12th–14th century political entity in western central Thailand

Phrip Phri (พริบพรี), later known as Phetchaburi, was a Xiān polity on the west coast of the Bay of Bangkok in lower central Thailand. In the Dvaravati period the site was a port on the sea route between India and China, and rulers of the Padumasuriyavaṃśa line are recorded there from the late 10th century before the seat was moved elsewhere.

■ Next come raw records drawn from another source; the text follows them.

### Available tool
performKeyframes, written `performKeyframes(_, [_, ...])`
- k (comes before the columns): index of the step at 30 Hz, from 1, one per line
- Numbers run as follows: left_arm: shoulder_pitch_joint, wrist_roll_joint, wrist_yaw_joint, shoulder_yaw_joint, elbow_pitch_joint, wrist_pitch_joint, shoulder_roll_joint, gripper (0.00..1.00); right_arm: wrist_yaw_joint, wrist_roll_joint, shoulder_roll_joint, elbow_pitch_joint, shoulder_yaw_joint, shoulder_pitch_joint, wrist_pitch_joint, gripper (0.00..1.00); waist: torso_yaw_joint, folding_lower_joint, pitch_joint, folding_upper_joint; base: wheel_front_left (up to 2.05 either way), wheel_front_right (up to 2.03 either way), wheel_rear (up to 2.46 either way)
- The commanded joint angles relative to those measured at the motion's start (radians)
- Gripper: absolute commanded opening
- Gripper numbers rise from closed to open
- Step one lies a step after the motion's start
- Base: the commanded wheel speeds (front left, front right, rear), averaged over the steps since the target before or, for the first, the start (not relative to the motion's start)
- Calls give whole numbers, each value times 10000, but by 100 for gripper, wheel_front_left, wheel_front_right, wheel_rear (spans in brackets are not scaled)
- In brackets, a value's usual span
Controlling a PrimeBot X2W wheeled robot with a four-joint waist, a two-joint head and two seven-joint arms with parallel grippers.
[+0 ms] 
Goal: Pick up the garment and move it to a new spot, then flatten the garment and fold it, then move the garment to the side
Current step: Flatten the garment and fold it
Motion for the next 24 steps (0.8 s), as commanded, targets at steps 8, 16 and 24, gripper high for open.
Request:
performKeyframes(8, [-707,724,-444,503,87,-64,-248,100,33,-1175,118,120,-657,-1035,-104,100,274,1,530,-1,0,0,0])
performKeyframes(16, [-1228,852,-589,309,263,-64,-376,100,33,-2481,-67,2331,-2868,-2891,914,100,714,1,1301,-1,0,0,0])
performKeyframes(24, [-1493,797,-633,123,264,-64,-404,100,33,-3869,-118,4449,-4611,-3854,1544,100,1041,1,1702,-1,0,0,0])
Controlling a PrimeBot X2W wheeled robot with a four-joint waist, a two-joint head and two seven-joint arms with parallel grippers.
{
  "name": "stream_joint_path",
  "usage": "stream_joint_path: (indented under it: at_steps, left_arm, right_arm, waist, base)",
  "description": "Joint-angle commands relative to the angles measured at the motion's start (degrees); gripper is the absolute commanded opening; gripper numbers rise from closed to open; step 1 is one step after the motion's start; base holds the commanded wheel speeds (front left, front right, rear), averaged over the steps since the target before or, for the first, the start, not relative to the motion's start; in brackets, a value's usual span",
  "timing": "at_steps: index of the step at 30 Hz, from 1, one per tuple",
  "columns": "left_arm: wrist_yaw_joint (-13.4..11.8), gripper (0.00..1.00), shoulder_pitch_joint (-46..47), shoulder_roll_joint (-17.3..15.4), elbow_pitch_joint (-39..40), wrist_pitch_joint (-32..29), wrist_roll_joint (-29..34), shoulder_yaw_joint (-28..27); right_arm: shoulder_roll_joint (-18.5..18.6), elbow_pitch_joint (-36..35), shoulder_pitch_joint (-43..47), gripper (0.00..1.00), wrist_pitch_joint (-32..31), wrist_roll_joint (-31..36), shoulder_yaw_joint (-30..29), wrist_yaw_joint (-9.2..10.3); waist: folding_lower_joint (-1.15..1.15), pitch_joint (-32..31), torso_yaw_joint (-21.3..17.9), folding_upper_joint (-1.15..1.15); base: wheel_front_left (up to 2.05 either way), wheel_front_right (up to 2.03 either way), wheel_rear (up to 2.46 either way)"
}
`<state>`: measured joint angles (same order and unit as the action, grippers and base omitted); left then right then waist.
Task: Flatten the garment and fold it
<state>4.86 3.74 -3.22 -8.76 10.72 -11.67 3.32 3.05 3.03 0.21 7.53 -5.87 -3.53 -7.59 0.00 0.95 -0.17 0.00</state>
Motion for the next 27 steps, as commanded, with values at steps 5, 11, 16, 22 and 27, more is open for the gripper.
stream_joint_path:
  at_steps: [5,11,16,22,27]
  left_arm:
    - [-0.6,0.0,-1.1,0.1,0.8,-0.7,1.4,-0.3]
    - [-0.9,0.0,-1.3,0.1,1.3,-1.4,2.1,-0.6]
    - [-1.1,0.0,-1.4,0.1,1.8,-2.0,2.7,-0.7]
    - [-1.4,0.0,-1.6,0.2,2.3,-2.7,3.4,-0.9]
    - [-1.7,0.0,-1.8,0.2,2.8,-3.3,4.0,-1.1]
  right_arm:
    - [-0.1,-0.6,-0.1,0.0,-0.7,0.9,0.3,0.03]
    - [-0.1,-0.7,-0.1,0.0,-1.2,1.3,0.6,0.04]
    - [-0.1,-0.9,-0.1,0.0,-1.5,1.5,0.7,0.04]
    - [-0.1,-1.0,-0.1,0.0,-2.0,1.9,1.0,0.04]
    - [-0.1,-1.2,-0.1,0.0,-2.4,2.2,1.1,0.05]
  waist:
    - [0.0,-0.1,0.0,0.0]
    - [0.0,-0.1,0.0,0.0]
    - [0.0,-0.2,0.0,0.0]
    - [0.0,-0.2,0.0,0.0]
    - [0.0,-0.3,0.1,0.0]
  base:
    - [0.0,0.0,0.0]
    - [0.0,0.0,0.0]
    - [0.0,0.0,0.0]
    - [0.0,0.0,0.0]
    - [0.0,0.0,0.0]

It was re-established in the 12th century by a ruler of the same line who came south from the Sukhothai–Nakhon Thai region.

Over roughly a century and a half the polity extended its reach north to Phraek Si Racha and south into Tambralinga, sent embassies to the Yuan dynasty, and passed by inheritance and marriage to Uthong V, under whom it was absorbed into the Ayutthaya Kingdom in 1351. Whether it was politically independent of Angkor in the interval is disputed.

==Name==

The city appears under several names. Phrip Phri is the Thai form; the Sanskrit Srijayavajrapuri, from Jaya + Vajra + purī, is the name used in the Preah Khan inscription of Jayavarman VII. Chinese records of the 1290s call the place Pi-ch'a-pu-li.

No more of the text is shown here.